Please give the number of lines in the records below where the word "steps" occurs, and nothing else.

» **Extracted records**
################
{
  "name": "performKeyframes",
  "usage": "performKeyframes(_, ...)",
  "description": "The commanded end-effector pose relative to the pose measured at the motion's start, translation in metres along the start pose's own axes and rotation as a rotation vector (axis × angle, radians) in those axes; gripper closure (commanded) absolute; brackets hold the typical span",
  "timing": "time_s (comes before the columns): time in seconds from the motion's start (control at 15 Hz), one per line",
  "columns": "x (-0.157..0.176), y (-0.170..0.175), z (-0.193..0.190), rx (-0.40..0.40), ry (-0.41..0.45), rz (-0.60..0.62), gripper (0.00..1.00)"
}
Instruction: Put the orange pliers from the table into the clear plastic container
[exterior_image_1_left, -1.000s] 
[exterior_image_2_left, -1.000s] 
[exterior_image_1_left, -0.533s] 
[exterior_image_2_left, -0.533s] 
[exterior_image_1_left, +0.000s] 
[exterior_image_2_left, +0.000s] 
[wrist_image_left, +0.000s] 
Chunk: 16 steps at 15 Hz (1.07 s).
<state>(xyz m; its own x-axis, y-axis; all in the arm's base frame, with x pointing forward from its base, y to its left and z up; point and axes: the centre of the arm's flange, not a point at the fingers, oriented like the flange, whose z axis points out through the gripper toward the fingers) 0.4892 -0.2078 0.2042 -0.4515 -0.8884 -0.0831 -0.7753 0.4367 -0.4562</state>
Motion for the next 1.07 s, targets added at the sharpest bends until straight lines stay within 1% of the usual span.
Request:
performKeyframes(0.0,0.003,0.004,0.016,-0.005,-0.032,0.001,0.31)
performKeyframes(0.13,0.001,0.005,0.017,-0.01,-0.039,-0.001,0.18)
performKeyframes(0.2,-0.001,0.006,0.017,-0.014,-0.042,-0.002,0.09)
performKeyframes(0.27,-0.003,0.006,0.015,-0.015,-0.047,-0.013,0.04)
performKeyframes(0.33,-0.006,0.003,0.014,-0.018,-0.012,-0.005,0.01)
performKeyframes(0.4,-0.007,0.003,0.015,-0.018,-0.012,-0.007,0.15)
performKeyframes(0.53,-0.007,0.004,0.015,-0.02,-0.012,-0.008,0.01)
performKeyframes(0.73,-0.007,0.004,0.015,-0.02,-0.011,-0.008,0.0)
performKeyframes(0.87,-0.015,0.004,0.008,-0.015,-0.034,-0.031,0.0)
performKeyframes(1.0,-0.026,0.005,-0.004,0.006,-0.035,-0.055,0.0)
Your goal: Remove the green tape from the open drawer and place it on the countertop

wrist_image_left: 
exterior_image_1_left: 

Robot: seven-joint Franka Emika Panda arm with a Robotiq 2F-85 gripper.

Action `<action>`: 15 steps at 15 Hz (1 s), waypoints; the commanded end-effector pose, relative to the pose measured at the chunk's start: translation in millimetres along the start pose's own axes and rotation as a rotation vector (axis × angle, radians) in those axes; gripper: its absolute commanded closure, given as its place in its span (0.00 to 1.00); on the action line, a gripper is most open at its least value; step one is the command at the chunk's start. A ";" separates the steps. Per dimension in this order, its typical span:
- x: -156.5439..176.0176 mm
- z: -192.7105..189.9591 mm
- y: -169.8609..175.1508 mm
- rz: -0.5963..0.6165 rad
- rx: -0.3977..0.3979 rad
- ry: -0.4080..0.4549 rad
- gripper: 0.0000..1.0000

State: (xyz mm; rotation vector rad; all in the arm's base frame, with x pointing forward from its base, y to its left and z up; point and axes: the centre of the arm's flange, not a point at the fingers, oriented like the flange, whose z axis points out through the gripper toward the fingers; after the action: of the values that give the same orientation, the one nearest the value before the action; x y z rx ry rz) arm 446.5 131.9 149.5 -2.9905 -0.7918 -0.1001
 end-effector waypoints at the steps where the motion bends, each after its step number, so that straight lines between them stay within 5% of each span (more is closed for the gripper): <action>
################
» **Written reply**
3